XML, which stands for Extensible Markup Language, is a format for storing and organizing data that is independent of any software program that works with the data.
Data that is compliant with XML is easier to reuse for several reasons.
First, the data is structured in a standard way, making it possible for software programs to read and write the data as long as they support XML. If you create an XML file that represents your company's employee database, there are several dozen XML parsers that can read the file and make sense of its contents.
This is true no matter what kind of information you collect about each employee. If your database contains only the employee's name, ID number, and current salary, XML parsers can read it. If it contains 25 items, including birthday, blood type, and hair color, parsers can read that, too.
Second, the data is self-documenting, making it easier for people to understand the purpose of a file just by looking at it in a text editor. Anyone who opens your XML employee database should be able to figure out the structure and content of each employee record without any assistance from you.
This is evident in Listing 20.4, which contains an XML file.
Listing 20.4 The Full Text of collection.librml
1: <?xml version="1.0"?>
2: <!DOCTYPE Library SYSTEM "librml.dtd">
3: <Library>
4: <Book>
5: <Author>Joseph Heller</Author>
6: <Title>Catch-22</Title>
7: <PubDate edition="Trade"
isbn="0684833395">09/1996</PubDate>
8: <Publisher>Simon and Schuster</Publisher>
9: <Subject>Fiction</Subject>
10: <Review>heller-catch22.html</Review>
11: </Book>
12: <Book>
13: <Author>Kurt Vonnegut</Author>
14: <Title>Slaughterhouse-Five</Title>
15: <PubDate edition="Paperback"
isbn="0440180295">12/1991</PubDate>
16: <Publisher>Dell</Publisher>
17: <Subject>Fiction</Subject>
18: </Book>
19: </Library>
Enter this text using a word processor or text editor and save it as plain text under the name collection.librml. (You can also download a copy of it from the book's Web site at http://www.java21days.com on the Day 20 page.)
Can you tell what the data represents? Although the ?xml and !DOCTYPE tags at the top may be indecipherable, the rest is clearly a book database of some kind.
The ?xml tag in the first line of the file has an attribute called version with a value of 1.0. All XML files must begin with an ?xml tag like this.
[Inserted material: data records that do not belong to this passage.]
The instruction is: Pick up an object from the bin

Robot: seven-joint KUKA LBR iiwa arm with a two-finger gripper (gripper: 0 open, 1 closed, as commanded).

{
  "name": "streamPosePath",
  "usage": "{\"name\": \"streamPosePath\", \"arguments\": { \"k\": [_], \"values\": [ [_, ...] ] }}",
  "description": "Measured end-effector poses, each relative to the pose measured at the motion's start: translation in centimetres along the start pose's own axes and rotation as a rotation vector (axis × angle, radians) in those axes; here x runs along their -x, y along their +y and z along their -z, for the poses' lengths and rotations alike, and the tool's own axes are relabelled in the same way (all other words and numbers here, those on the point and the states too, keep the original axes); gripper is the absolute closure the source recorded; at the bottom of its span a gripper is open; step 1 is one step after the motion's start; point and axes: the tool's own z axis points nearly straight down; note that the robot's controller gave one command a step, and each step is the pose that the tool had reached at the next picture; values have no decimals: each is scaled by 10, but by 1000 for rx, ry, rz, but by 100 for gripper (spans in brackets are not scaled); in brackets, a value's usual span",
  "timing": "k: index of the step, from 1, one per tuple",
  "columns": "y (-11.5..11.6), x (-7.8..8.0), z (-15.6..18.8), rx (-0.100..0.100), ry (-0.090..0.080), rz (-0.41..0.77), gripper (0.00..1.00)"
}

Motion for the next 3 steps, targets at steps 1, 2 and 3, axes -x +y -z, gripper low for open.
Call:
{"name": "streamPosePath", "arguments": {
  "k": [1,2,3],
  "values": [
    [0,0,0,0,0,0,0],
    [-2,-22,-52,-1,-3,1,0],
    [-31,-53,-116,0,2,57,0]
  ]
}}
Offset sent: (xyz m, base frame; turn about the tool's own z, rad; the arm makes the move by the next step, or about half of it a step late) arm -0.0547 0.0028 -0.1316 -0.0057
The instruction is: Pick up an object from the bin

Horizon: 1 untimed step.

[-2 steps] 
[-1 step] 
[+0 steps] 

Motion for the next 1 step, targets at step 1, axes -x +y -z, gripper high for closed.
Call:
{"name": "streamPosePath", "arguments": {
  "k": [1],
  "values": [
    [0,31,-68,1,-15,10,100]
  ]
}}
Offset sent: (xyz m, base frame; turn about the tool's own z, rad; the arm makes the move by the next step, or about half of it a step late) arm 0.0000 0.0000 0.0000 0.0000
Data in XML are surrounded by tag elements that describe the data. Start tags begin with a < character followed by the name of the tag and a > character. End tags begin with the </ characters followed by a name and a > character. In Listing 20.4, for example, <Book> on line 12 is a start tag, and </Book> on line 18 is an end tag. Everything within those tags is considered to be the value of that element.
Tags can be nested within other tags, creating a hierarchy of XML data that establishes relationships within that data. In Listing 20.4, everything in lines 13–17 is related; each tag defines something about the same book.
XML also supports tag elements defined by a single tag rather than a pair of tags. These tags begin with a < character followed by the name of the tag and the /> characters. For example, the book database could include an <outOfPrint/> tag that indicates a book isn't presently available for sale.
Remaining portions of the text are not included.